Müzakere Sürecinde Yapılan Hatalar Her müzakerenin anlaşmayla sonuçlanması mümkün değildir. Müzakere sürecinin başarıyla sonuçlanma olasılığını azaltan bazı hatalar bulunmaktadır. Bu hatalar aşağıdaki gibi sıralanabilir:
1. Müzakerelere belli bir katı zihinsel model veya bakış açısıyla (koşullanmışlıkla) girme, 2. Muhataplardan kimin son sözü söyleyebilecek kişi olduğunu tahmin edememe, 3. Kendi gücünü ve bunu nasıl etkili kullanacağını tam olarak bilememe, 4. Müzakereye tek bir genel amaç/çıktı için girme, 5. Konumunu ve somut tezleri geliştirememe, 6. Zamanlama ve görüşülecek meseleleri sıralama gibi önemsiz görülen birtakım işlerde denetimi kaybetme, 7. Karşı tarafın ilk teklifi yapmasına izin vermeme, 8. Zaman ve yer seçimini kendine avantaj getirebilecek bir şekilde düzenlemeyi önemsememe, 9. Bir “çıkmaz sokak”a girildiği düşünüldüğünde, hemen pes etme, 10. Kapanış için doğru zamanı bilmeme

MÜZAKERE SÜRECİNİ ETKİLEYEN BİREY VE ORTAMA İLİŞKİN FAKTÖRLER
Her müzakere sürecinin başarıyla sonuçlanması mümkün değildir. Bunun yanında her müzakerede kullanılan strateji ve taktikler benzer değildir. Bir konuda faydalı olan bir taktik, diğer bir konuda zararlı olabilir. Hem müzakerecilerden hem de müzakere ortamından kaynaklanan faktörler nedeniyle farklı müzakere süreçleri yaşanmaktadır.
Müzakere Sürecini Etkileyen Bireye İlişkin Faktörler
Bazı bireyler, müzakerede diğerlerinden daha mı başarılıdır?

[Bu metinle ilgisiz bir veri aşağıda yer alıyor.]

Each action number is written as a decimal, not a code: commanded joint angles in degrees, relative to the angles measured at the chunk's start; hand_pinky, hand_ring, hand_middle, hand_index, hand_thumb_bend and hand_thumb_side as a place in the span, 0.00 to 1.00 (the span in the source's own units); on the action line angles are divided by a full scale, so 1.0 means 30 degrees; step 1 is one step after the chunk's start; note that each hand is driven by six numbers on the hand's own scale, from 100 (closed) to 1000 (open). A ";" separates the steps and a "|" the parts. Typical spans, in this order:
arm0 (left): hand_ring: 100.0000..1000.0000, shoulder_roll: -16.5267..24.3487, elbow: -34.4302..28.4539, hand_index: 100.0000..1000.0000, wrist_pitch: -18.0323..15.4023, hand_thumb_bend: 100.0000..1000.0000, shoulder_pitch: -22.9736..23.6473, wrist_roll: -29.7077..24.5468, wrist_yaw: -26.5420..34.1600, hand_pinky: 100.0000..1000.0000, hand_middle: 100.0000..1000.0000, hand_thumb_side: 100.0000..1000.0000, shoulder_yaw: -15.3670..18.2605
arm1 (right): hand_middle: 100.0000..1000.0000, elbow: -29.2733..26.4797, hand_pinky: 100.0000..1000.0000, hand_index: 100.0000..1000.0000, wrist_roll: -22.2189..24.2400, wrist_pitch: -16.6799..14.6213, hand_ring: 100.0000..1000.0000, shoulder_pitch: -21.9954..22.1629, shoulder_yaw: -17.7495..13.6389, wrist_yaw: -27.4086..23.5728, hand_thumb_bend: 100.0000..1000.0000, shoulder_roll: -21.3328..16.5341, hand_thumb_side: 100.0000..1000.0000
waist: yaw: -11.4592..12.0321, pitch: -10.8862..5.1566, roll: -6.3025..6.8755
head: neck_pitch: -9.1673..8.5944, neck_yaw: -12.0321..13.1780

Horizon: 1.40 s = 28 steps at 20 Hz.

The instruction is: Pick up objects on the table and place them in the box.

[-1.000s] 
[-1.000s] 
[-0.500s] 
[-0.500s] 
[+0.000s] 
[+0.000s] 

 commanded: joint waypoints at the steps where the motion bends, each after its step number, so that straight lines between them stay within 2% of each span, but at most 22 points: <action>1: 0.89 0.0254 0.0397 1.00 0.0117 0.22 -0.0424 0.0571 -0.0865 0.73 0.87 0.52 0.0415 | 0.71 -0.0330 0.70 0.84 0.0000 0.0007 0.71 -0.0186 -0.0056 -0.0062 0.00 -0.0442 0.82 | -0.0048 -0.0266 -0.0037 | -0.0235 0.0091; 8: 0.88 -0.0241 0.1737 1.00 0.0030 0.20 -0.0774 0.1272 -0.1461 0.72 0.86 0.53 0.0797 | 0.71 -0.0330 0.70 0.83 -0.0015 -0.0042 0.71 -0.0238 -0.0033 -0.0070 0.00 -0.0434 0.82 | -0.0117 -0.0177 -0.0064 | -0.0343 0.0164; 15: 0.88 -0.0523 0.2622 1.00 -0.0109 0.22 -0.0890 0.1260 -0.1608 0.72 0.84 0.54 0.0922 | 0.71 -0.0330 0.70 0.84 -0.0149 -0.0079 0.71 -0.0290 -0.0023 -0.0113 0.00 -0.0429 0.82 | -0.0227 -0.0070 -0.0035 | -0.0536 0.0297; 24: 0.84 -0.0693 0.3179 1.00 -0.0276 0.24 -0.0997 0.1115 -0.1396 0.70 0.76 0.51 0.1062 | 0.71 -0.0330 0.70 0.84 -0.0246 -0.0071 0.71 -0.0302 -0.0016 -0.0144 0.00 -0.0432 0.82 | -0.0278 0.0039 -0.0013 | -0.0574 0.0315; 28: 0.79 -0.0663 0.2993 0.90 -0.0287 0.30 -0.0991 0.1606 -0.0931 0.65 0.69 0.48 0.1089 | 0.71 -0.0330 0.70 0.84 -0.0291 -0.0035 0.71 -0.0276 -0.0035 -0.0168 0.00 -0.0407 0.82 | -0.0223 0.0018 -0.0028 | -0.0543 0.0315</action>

Bu sorunun cevabını kişilik özellikleri, duygu durumu, cinsiyet farklılıkları ve iletişim tarzı başlıkları altında incelemek mümkündür:
• Kişilik Özellikleri: Bazı kişilik özellikleri, müzakere sürecini etkileyebilmektedir. Örneğin uyumlu ve dışa dönük kişiler, paylaştırıcı müzakere stratejilerini ve taktiklerini kullanmakta başarısız olabilmektedirler. Bunun nedeni dışa dönük kişilerin, daha çok sosyal ortamlarda bulunmaları, daha konuşkan olmaları, daha çok arkadaş çevresine sahip olmaları ve bu özellikler, onların rekabetçi bir müzakerede gerekli bilgileri diğerlerine aktarmalarına neden olabilir. Uyumlu kişiler ise bütünleştirici yaklaşımı tercih etmeye daha yatkındırlar; işbirliğinden yana olmaları, rekabeti sevmemeleri paylaştırıcı müzakere stratejilerini kullanmalarını zorlaştırabilir. Yaratıcı kişiler de bütünleştirici müzakerede daha başarılı olmakta, her iki tarafın birlikte kazanacağı çözüm yollarını keşfetmede yaratıcılık becerilerinden faydalanmaktadırlar. Özgüvenleri yüksek olan kişiler, müzakereleri başlatmak ve kendileri için müzakerede elde edilecek yüksek hedefler belirleme konusunda özgüvenleri düşük olan kişilere göre daha başarılıdır.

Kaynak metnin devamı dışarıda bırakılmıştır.